Isolation and exhaustion
When you have a child whose behavior is difficult or whose needs are challenging, feeling cut off from support and empathy can contribute to the stress. Colleagues, neighbors, friends, family — even your spouse can seem to be on another planet. “People cannot understand what you’re going through,” says Patricia Kandel, who has raised two children with serious mental illness.
By the time her family decided their youngest daughter needed to go into a group home, Kandel says, “I was barely functioning.” She, her husband and her 20-year-old daughter were all diagnosed with PTSD “from all the years of living the way we did,” and her marriage had become unrecognizable.
High-stress and time-intensive situations like this one are also where respite care could play a role, says Jill Kagan, director of Access to Respite Care and Help (ARCH). “Respite care is temporary relief for the parent or the primary caregiver of the child so they can take a break from the responsibilities of their continuous caregiving,” she explains.

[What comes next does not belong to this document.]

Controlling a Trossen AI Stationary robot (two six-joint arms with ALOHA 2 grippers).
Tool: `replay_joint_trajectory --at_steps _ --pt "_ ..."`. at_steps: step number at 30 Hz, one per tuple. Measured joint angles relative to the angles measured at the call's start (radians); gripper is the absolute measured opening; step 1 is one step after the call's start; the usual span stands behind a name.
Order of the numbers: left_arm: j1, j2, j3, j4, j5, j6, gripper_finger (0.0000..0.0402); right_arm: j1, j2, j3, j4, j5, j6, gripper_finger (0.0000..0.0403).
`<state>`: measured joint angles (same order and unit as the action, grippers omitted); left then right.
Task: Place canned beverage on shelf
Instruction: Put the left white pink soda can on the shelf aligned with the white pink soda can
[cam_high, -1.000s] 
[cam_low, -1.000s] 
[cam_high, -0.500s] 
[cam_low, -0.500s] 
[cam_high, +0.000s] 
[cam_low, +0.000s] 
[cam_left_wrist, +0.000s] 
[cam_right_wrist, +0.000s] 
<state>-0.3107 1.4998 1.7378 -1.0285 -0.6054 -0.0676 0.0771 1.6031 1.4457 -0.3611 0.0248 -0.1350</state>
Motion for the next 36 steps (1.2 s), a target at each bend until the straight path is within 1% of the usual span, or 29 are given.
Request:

Many parents aren’t aware of the existence of respite care, she says. “They’re so focused on getting services for their child that they may not even stop to think that there are services out there for them as well.
It takes a village, but you need to ask
Another obstacle to getting help is that you may be afraid to ask. But in truth, people who genuinely want to help may not know how.
Parents need to be fairly direct. “Could you watch the kids on Wednesday so that I can get a haircut?” “If I give you a list, could you pick up the groceries?” These specific requests make it easier for family and friends to pitch in while not feeling out of their depth.
“People are often willing to help you in small ways,” says Dr. Blumenthal. “Like watching your non-challenged child so you can take your special-needs child to therapy.”
Getting out and about
Many parents of kids with psychiatric and developmental challenges find that they lose touch with friends and activities outside the home. “Fifty percent of my sessions are just parent sessions” to help navigate that reality, says Dr. Matthew Rouse, a clinical psychologist at the Child Mind Institute.
Taking care of your emotional and social health is just as important as practicing more routine self-care. Several experts, including Dr. Rouse, emphasized the importance of reclaiming an adult-only social life.
Excerpted from “Why Self-Care Is Essential to Parenting” from Child Mind Institute. Read the full article for additional details, such as how to mitigate feelings of isolation, and how to handle strain in adult relationships, including between spouses.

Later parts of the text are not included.